Boost logo

Boost :

From: Johan Råde (rade_at_[hidden])
Date: 2008-04-30 01:59:57


John Maddock wrote:
> Johan Råde wrote:
>> A typical data mining scenario might be to calculate the cdf for the
>> t- or F-distribution for
>> each value in an array of say 100,000 single or double precision
>> floating point numbers.
>> (I tend to use double precision.)
>> Anything that could speed up that task would be interesting.
>
> Nod, the question is what the actual combination of arguments that get
> passed to the incomplete beta are: if the data isn't unduely sensitive, what
> would be really useful is to have a log of those values so we can see which
> parts of the implementation are getting hammered the most.

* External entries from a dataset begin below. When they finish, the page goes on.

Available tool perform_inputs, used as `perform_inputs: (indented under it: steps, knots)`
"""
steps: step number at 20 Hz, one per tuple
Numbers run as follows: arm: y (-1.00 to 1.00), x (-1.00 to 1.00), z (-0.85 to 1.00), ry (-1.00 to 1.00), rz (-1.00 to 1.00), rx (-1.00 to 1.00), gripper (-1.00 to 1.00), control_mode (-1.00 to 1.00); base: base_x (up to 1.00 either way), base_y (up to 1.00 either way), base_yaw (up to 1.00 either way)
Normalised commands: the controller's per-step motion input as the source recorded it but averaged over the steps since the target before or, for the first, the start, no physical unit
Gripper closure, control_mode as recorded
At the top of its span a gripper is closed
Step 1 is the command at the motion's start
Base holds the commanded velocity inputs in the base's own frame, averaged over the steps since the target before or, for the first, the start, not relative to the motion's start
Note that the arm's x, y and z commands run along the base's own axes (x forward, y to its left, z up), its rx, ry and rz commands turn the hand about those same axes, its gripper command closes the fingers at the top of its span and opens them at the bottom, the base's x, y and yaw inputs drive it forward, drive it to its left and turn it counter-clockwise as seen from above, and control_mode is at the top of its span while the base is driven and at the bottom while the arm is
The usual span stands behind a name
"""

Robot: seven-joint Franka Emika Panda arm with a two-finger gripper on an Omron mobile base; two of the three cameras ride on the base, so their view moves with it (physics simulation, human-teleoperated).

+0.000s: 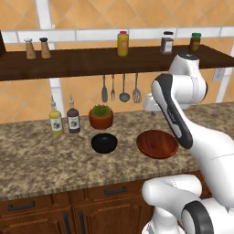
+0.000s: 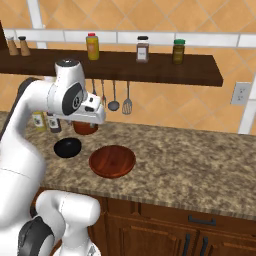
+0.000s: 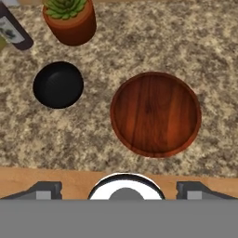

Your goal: Pick up the bowls on the counter and stack them on top of one another in the open cabinet. Place the smaller bowl on top of the larger bowl.

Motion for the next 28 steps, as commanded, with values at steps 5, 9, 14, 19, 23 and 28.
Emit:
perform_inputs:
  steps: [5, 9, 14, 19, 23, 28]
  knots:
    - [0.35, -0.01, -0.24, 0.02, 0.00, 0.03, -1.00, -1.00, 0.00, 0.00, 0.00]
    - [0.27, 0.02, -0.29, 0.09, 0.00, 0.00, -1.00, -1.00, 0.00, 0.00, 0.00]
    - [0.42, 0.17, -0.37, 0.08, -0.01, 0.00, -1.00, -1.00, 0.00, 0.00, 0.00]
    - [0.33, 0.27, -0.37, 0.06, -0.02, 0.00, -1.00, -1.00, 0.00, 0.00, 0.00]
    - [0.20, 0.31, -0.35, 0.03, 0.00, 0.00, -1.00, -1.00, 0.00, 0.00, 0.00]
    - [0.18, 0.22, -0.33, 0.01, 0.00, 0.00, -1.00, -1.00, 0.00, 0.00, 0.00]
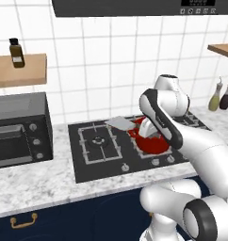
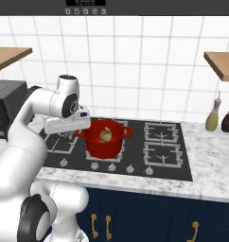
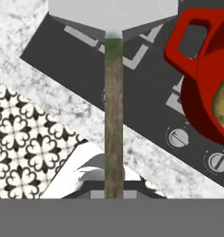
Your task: Put the potato and onion in the pot. Retrieve the spatula and lightly stir the vegetables in the pot.
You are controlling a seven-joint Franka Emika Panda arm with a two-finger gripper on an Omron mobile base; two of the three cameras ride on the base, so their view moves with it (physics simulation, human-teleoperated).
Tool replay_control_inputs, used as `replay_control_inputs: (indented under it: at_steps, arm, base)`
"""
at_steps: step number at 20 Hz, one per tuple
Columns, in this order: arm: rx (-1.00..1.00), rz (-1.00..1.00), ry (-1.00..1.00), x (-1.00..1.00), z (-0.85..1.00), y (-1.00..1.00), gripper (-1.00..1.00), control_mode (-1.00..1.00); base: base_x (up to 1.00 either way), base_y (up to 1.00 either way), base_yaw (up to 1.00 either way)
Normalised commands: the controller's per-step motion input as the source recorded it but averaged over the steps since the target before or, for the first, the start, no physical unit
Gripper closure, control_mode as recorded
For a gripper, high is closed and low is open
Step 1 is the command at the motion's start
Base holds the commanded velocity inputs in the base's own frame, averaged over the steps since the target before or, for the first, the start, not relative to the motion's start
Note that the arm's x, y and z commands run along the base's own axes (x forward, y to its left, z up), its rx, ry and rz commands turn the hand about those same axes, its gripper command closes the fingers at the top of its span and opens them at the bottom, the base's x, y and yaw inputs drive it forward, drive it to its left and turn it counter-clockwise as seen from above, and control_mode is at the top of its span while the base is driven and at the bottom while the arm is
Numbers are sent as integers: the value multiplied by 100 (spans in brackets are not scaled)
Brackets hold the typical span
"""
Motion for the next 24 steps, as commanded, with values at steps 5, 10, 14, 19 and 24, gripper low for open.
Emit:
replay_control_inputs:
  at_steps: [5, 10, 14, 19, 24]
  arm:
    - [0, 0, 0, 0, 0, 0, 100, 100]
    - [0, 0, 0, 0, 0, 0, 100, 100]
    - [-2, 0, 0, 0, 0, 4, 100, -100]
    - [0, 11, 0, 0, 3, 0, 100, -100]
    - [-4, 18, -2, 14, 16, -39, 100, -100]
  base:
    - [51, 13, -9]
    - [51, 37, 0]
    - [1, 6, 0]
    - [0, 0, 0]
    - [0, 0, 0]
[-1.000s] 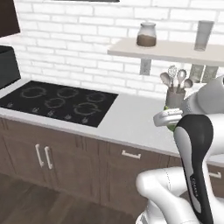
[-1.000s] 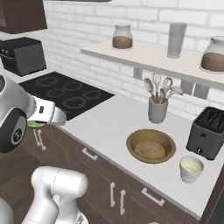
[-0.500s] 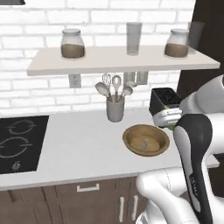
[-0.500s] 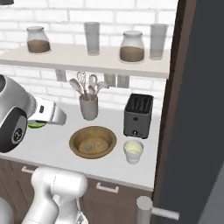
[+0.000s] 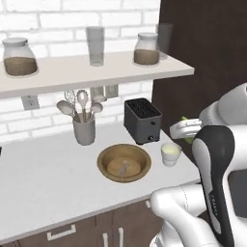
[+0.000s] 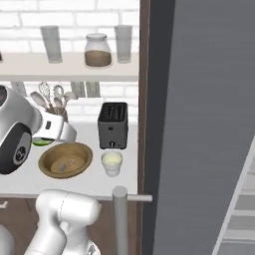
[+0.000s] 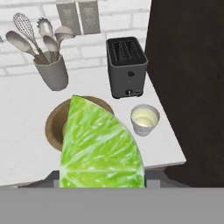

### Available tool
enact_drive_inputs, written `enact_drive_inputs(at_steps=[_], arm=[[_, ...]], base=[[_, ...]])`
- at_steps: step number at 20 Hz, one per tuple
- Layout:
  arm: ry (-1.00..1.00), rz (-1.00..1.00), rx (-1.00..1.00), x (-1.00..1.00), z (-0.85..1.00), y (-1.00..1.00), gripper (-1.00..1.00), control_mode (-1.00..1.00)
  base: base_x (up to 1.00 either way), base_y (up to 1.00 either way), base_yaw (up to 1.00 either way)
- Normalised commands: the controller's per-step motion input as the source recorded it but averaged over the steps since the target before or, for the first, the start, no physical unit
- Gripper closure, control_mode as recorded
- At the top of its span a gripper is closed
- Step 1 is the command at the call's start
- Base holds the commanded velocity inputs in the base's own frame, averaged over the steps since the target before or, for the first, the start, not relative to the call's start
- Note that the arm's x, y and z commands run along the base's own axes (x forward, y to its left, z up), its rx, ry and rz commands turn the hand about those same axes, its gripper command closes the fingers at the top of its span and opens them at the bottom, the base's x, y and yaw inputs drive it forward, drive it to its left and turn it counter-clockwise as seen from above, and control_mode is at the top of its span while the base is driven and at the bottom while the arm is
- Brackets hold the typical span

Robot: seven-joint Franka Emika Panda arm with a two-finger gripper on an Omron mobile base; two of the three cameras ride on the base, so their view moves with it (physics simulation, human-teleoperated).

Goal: Grab a lemon wedge from the fridge and one ice cube from the ice bowl, and put them in the glass of lemonade.

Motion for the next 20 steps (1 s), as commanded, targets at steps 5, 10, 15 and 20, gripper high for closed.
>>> enact_drive_inputs(at_steps=[5,10,15,20], arm=[[0.00,0.00,0.00,0.00,0.00,0.00,1.00,1.00],[0.00,0.00,0.00,0.00,0.00,0.00,1.00,1.00],[0.00,0.00,0.00,0.00,0.00,0.00,1.00,1.00],[0.00,0.00,0.00,0.00,0.00,0.00,1.00,1.00]], base=[[-0.16,-0.44,-0.32],[-0.51,0.20,-0.18],[0.00,0.58,-0.17],[0.03,0.13,-0.44]])
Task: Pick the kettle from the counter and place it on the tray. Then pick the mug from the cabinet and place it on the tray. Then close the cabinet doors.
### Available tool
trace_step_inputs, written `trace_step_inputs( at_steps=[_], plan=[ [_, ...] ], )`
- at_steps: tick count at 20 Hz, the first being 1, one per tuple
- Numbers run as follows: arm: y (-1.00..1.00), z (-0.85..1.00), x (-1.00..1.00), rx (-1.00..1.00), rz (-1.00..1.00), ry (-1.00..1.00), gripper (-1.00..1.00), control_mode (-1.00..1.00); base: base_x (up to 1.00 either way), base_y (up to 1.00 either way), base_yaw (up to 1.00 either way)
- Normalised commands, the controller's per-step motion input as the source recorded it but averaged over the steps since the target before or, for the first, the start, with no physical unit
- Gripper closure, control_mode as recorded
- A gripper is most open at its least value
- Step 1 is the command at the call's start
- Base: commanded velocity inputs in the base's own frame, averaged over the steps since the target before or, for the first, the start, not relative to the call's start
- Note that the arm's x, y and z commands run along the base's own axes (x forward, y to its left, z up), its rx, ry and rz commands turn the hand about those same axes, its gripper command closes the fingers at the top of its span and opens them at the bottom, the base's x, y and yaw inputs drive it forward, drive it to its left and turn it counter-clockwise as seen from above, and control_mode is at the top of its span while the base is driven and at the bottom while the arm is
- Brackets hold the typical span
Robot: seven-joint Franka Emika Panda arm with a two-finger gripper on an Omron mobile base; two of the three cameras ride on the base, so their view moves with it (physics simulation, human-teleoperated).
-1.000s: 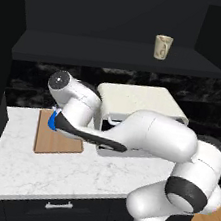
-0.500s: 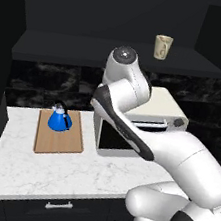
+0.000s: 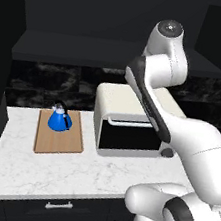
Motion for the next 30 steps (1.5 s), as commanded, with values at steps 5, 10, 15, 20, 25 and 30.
trace_step_inputs(
  at_steps=[5,10,15,20,25,30],
  plan=[
    [-0.70,0.32,0.60,0.10,-0.34,-0.07,-1.00,-1.00,0.00,0.00,0.00],
    [-0.52,0.08,0.78,0.11,-0.32,-0.10,-1.00,-1.00,0.00,0.00,0.00],
    [-0.33,0.02,0.63,0.07,-0.25,-0.16,-1.00,-1.00,0.00,0.00,0.00],
    [-0.17,0.00,0.73,0.10,-0.07,-0.09,-1.00,-1.00,0.00,0.00,0.00],
    [-0.06,0.00,0.59,0.08,0.00,-0.06,-1.00,-1.00,0.00,0.00,0.00],
    [-0.02,-0.01,0.03,0.05,0.00,-0.05,1.00,-1.00,0.00,0.00,0.00]
  ],
)
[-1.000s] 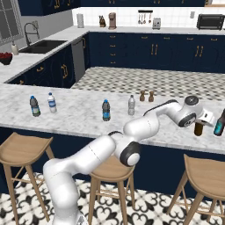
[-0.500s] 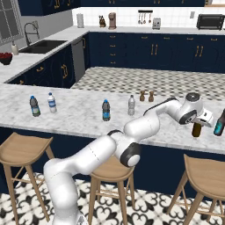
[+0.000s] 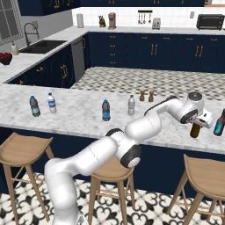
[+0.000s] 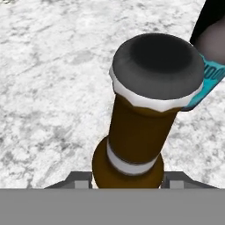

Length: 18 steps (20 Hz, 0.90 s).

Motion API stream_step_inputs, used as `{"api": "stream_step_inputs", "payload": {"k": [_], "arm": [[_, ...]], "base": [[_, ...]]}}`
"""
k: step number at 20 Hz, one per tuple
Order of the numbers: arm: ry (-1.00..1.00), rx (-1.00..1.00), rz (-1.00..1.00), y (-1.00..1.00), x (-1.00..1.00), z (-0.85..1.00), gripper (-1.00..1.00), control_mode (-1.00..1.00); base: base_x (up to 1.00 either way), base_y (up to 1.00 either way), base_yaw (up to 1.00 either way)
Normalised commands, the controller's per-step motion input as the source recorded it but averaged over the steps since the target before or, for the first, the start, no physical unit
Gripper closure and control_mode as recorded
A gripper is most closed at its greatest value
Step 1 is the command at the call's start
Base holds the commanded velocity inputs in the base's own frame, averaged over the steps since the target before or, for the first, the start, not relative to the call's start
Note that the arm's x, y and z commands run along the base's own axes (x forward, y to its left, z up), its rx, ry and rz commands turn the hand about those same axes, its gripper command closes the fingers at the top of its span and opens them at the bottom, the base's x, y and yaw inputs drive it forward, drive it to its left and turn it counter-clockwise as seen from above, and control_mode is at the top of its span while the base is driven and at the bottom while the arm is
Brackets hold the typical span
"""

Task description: Move the plastic bottles in the middle to the plastics group, and the glass bottles in the middle to the glass group.

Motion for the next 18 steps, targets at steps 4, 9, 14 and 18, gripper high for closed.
{"api": "stream_step_inputs", "payload": {"k": [4,9,14,18], "arm": [[0.01,0.09,0.0,0.0,0.0,0.0,1.0,-1.0],[0.0,0.0,0.0,0.01,0.0,0.0,-1.0,-1.0],[0.0,0.0,0.0,0.09,0.0,0.0,-1.0,-1.0],[0.0,0.0,0.0,0.07,0.0,0.0,-1.0,-1.0]], "base": [[0.0,0.0,0.0],[0.0,0.0,0.0],[0.0,0.0,0.0],[0.0,0.0,0.0]]}}
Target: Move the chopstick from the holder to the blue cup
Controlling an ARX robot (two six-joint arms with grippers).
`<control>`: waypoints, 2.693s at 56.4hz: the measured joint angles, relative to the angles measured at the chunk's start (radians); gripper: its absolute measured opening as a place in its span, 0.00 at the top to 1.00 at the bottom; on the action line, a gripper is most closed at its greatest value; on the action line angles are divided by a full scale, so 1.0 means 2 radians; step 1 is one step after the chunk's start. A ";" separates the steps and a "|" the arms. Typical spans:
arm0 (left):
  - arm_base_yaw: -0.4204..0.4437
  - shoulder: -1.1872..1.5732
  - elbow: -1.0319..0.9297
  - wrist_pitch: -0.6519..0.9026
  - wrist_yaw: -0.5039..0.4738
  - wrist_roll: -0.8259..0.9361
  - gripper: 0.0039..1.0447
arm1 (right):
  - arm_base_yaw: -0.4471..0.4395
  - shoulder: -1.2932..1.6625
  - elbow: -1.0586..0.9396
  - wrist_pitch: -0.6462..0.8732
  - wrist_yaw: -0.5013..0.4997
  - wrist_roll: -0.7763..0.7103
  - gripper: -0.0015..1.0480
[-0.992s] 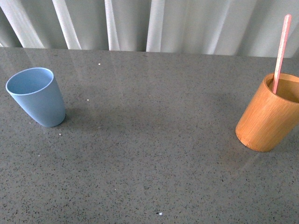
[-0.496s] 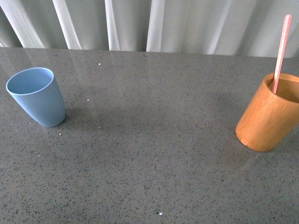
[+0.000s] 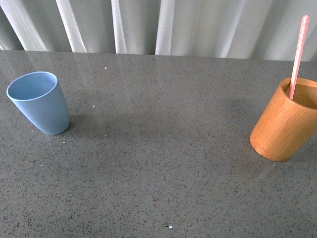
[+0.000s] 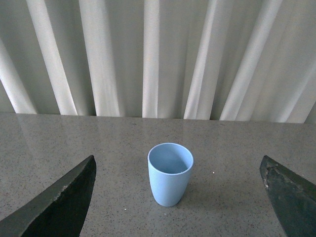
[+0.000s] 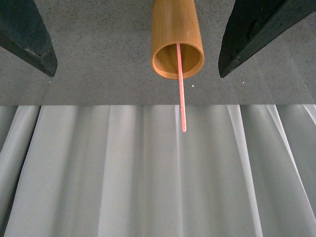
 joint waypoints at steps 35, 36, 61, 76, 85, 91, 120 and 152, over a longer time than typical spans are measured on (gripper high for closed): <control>0.000 0.000 0.000 0.000 0.000 0.000 0.06 | 0.000 0.000 0.000 0.000 0.000 0.000 0.10; 0.000 0.000 0.000 0.000 0.000 0.000 0.06 | 0.000 0.000 0.000 0.000 0.000 0.000 0.10; 0.047 0.197 0.077 -0.140 -0.039 -0.166 0.06 | 0.000 0.000 0.000 0.000 0.000 0.000 0.10; 0.110 0.461 0.239 -0.173 0.037 -0.118 0.06 | 0.000 0.000 0.000 0.000 0.001 0.000 0.10; 0.074 0.586 0.353 -0.215 0.041 -0.108 0.06 | 0.000 0.000 0.000 0.000 0.000 0.000 0.10; 0.051 0.656 0.426 -0.225 0.056 -0.109 0.06 | 0.000 0.000 0.000 0.000 0.001 0.000 0.10; -0.012 0.785 0.477 -0.193 0.031 -0.098 0.06 | 0.000 0.000 0.000 0.000 0.001 0.000 0.10; -0.017 0.875 0.518 -0.171 0.026 -0.097 0.06 | 0.000 0.000 0.000 0.000 0.001 0.000 0.10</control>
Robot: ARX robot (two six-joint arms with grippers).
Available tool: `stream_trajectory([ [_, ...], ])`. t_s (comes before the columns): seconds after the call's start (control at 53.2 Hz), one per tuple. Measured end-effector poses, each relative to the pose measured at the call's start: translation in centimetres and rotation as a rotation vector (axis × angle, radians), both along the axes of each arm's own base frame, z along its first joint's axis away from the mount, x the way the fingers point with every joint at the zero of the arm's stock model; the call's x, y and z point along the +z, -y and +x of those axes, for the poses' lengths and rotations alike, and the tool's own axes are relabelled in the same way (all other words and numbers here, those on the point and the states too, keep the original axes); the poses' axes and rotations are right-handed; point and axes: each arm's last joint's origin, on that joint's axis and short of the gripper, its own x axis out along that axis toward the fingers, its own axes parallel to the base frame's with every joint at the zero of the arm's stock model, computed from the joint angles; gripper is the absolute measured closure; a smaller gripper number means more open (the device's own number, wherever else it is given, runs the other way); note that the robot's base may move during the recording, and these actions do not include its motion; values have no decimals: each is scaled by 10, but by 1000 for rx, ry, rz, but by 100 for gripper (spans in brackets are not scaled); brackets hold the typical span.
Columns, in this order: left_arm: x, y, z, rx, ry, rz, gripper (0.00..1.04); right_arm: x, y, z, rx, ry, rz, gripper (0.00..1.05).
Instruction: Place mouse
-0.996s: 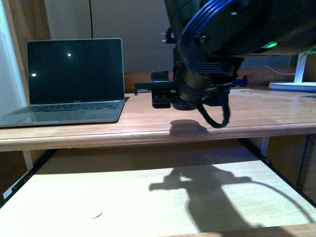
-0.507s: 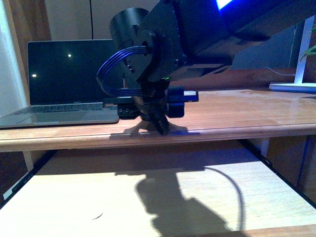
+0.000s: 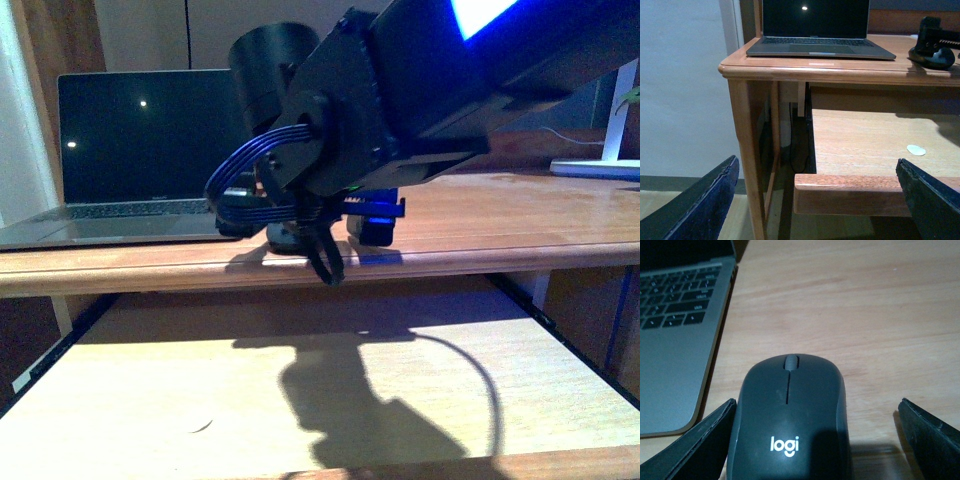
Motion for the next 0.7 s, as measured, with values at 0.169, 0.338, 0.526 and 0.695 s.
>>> stream_trajectory([
  [0.169,0,0,0,0,0,0,8,34,57,-20,-6,134,164,7],
  [0.338,0,0,0,0,0,0,8,44,133,-63,41,238,261,7],
  [0.526,0,0,0,0,0,0,8,-15,199,-134,271,172,208,7],
  [0.695,0,0,0,0,0,0,8,-56,245,-199,515,136,166,7],
])
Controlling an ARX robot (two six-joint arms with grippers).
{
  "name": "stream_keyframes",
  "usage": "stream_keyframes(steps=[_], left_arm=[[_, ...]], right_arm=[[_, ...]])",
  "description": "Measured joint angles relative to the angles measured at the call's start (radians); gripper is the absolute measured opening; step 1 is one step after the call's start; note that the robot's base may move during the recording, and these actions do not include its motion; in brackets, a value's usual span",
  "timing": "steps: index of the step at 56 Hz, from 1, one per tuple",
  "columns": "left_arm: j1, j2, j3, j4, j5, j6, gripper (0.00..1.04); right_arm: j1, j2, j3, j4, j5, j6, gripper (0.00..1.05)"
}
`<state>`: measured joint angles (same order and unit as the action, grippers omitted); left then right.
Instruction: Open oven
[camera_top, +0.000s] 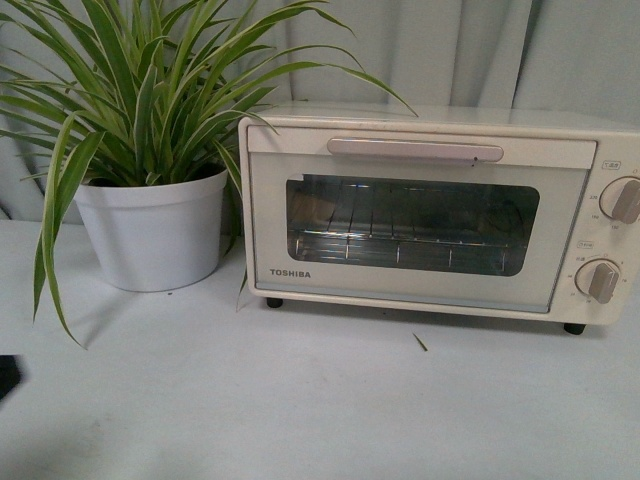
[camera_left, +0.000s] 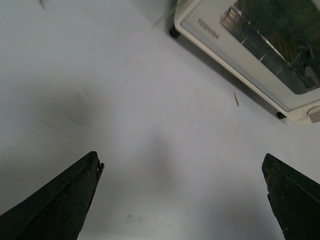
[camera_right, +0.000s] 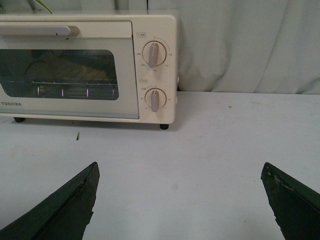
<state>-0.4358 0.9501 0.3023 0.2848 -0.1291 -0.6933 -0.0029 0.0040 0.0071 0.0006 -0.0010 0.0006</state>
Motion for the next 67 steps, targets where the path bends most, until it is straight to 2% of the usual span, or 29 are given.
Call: stream_keyframes(steps=[3,13,29,56,57,61,67], left_arm=[[-0.010,0.126,0.037,0.058,0.037,-0.064,0.98],[-0.044,0.447,0.181,0.158,0.035,-0.219,0.98],[-0.061,0.670,0.344,0.180,0.035,-0.320,0.98],[-0.042,0.789,0.457,0.208,0.035,-0.386,0.98],[-0.039,0.790,0.457,0.210,0.034,-0.386,0.98],[-0.029,0.792,0.457,0.217,0.027,-0.386,0.98],[-0.023,0.794,0.457,0.221,0.028,-0.386,0.98]], right_arm=[[0.000,0.000,0.000,0.000,0.000,0.000,0.95],[0.000,0.000,0.000,0.000,0.000,0.000,0.95],[0.000,0.000,0.000,0.000,0.000,0.000,0.95],[0.000,0.000,0.000,0.000,0.000,0.000,0.95],[0.000,0.000,0.000,-0.001,-0.005,0.002,0.95],[-0.016,0.050,0.021,-0.063,-0.133,0.035,0.95],[0.043,0.174,0.052,-0.009,-0.075,0.054,0.95]])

Here is a detailed test case,
that I think is typical of the needs of data mining applications:

Select a t distribution with 10 - 1000 degrees of freedom,
or an F distribution where the first number of degrees
of freedom is 2-10 and the second 10-1000.

1. Preparation - generate test data:

Generate 100000 random numbers with uniform [0,1] distribution.
Apply the quantile function (i.e. inverse of cdf) to each number.
This gives the test data.

2. The test

Apply the cdf or cdf complement to the test data from Step 1.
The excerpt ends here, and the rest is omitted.